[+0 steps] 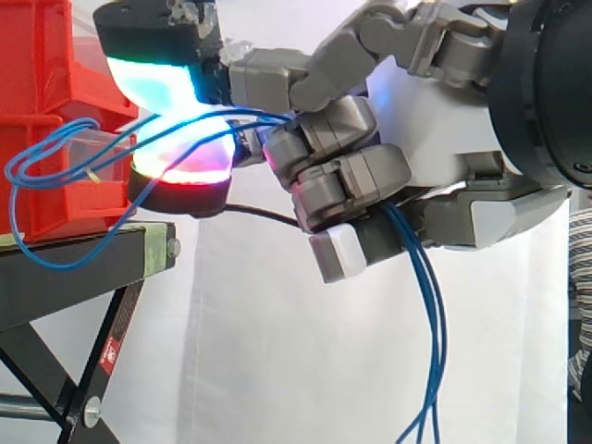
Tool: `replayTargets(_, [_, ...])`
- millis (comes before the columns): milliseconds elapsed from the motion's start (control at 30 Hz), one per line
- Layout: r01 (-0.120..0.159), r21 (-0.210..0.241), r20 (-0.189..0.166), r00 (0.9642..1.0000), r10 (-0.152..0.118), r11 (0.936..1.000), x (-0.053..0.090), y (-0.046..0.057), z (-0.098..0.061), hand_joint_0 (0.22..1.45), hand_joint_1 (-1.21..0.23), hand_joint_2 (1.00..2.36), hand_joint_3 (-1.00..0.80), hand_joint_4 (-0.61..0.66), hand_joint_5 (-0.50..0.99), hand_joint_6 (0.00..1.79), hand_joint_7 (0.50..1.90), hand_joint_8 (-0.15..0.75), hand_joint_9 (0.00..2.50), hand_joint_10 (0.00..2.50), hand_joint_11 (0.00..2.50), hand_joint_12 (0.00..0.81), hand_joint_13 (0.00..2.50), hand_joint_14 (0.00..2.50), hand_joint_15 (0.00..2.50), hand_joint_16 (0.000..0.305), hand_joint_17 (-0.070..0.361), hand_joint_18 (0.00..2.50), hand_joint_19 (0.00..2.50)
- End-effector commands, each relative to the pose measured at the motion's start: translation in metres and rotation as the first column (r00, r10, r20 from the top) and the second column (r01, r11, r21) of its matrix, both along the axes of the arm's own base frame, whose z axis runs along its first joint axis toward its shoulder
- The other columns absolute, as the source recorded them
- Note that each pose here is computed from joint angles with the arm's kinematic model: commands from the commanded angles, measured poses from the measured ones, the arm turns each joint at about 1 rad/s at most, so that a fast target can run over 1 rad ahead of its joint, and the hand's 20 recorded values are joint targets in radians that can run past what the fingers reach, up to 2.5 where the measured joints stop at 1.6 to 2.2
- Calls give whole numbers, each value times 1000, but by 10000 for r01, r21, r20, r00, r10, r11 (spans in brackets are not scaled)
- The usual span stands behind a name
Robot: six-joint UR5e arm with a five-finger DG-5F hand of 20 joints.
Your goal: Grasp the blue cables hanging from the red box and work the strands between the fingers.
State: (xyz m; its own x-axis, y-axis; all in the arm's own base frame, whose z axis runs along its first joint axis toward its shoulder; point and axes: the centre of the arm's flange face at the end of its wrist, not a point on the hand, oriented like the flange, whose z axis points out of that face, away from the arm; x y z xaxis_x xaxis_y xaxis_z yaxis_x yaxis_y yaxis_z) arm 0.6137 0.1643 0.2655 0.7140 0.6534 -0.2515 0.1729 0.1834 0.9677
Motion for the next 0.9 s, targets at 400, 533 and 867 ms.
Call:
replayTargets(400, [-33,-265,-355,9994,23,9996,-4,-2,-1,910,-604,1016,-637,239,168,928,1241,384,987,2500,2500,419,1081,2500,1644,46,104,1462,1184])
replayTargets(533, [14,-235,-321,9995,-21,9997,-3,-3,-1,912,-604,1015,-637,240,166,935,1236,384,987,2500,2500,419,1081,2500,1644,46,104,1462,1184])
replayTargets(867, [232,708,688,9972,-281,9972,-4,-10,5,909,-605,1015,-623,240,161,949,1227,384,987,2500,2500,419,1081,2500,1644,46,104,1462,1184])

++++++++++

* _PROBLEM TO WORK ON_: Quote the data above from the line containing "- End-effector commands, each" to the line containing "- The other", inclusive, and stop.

* _RESULT_:
- End-effector commands, each relative to the pose measured at the motion's start: translation in metres and rotation as the first column (r00, r10, r20 from the top) and the second column (r01, r11, r21) of its matrix, both along the axes of the arm's own base frame, whose z axis runs along its first joint axis toward its shoulder
- The other columns absolute, as the source recorded them

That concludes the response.